The hydrolytic stability data of the MPP_dolomite_720 sample and the blank MPP matrix obtained using commercial MgO calcined at 1300 °C [34] were compared. It was shown that the leaching rates of structure-forming elements from MPP_dolomite_720 and from the MPP matrix are similar (Figure 7). The differential leaching rates of potassium, phosphorus, magnesium, and calcium from the MPP_dolomite_720 sample (Figure 7) are: 2.2 × 10⁻⁴, 6.6 × 10⁻⁵, 4.6 × 10⁻⁵, and 2.5 × 10⁻⁶ g/(cm²·day), respectively.

A high hydrolytic resistance of the MPP compound to leaching of simulants of RW components was established (Figure 8). The differential leaching rate of cesium from MPP_dolomite_720 samples on the 28th day of contact of samples with water was 3.7 × 10⁻⁵ g/(cm²∙day), which corresponds to the normative requirements for ILW: no more than 10⁻³ g/(cm²∙day) for ¹³⁷Cs [38].

It was found that the differential leaching rate of lanthanum from MPP_dolomite_720 samples on the 28th day of contact of samples with water was extremely low—5.9 × 10⁻⁸ g/(cm²∙day). This value is lower than the lanthanum leaching rate of 4.1 × 10⁻⁶ g/(cm²∙day) from MPP matrix containing 6.7 wt% and obtained using MgO calcined at 1300 °C [39] and corresponds to the known data on rare earth elements (REE) leaching from high temperature matrix-borosilicate glass (REE leaching rate is ~10⁻⁸ g/(cm²∙day)) [40].

4. Conclusions

In this study, a new synthesis method of MPP matrix using a magnesium source is proposed using the example of a sample of dolomite raw material of the composition MgCa(CO₃)₂, CaCO₃, and MgO. The following main conclusions can be drawn:

-

Calcination of dolomite at 720 °C for 1.5 h results in the production of MgO, CaO, and CaCO₃ in the ratios of 1.00, 0.42, and 1.44, respectively. Increasing the calcination temperature of dolomite up to 750 °C and the calcination time up to 24 h results in the decomposition of CaCO₃ and the production of CaO; the resulting MgO/CaO ratio was 1/1.18.

-

The target crystalline phase of the matrix, MgKPO₄ × 6H₂O, was confirmed in all the studied MPP compounds obtained from calcined dolomite samples. At the same time, differences in calcination conditions resulted in compounds with different properties. It was shown that the quality indicators of compound obtained from dolomite after calcination at 720 °C exceed those of compound obtained from dolomite after calcination at 750 °C to solve the problem of RW conditioning.
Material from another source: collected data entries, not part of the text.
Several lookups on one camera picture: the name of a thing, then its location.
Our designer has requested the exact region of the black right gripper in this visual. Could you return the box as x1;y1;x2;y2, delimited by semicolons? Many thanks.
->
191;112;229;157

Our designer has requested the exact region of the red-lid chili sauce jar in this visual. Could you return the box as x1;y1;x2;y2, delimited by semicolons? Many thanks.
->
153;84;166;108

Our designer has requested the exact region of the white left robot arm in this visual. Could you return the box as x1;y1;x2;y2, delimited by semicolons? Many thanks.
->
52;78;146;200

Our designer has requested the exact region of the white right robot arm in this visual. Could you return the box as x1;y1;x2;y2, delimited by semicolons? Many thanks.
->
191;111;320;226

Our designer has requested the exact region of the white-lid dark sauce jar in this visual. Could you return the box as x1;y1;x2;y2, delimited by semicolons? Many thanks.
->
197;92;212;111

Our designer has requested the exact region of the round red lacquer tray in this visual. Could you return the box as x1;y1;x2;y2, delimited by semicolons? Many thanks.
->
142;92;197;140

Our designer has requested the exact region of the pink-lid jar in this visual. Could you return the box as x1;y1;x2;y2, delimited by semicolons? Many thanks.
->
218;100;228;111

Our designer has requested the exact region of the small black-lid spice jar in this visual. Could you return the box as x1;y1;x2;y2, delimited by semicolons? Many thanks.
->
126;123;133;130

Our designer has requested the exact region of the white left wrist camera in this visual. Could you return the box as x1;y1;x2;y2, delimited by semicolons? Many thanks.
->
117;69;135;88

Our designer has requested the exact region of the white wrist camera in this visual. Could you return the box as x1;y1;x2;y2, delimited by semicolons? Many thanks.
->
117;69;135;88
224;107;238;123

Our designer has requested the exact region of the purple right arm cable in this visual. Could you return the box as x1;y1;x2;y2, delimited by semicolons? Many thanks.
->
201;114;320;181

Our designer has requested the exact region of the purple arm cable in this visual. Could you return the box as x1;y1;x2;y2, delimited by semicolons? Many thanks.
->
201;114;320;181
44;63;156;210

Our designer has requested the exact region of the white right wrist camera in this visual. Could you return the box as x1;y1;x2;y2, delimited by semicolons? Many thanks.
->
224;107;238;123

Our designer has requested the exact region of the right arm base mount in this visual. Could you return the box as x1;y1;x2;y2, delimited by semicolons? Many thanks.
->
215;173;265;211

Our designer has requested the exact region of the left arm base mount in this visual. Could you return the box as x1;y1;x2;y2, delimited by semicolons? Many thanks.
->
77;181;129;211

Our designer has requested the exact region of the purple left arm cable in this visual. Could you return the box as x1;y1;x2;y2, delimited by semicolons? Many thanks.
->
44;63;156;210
Thus, the compound under milder calcination conditions (720 °C, 1.5 h) has a higher density (1.88 g/cm³ vs. 1.67 g/cm³) and strength (25.8 MPa vs. 7.5 MPa) with reduced porosity (PV and PA are 4 and 2 times less, respectively).

-

It should be especially emphasized that the leaching rate of structure-forming elements from the MPP compound obtained from dolomite after calcination at 720 °C is similar to their leaching rate from the blank MPP matrix obtained by using expensive magnesium oxide as a hardener. Thus, the differential leaching rates of K, P, and M from the compound are 2.2 × 10⁻⁴, 6.6 × 10⁻⁵, 4.6 × 10⁻⁵ g/(cm²∙day), respectively. Most importantly, the leaching rates of RW components from this compound meet the normative requirements for industrial cement matrices. The differential leaching rate of cesium from the compound was 3.7 × 10⁻⁵ g/(cm²∙day), which corresponds to the normative requirements in Russia: no more than 10⁻³ g/(cm²∙day).

Thus, the key problem of the nuclear power industry—reliable RW immobilization—can be solved by using a compound obtained from the widely available and low-cost natural mineral raw material dolomite.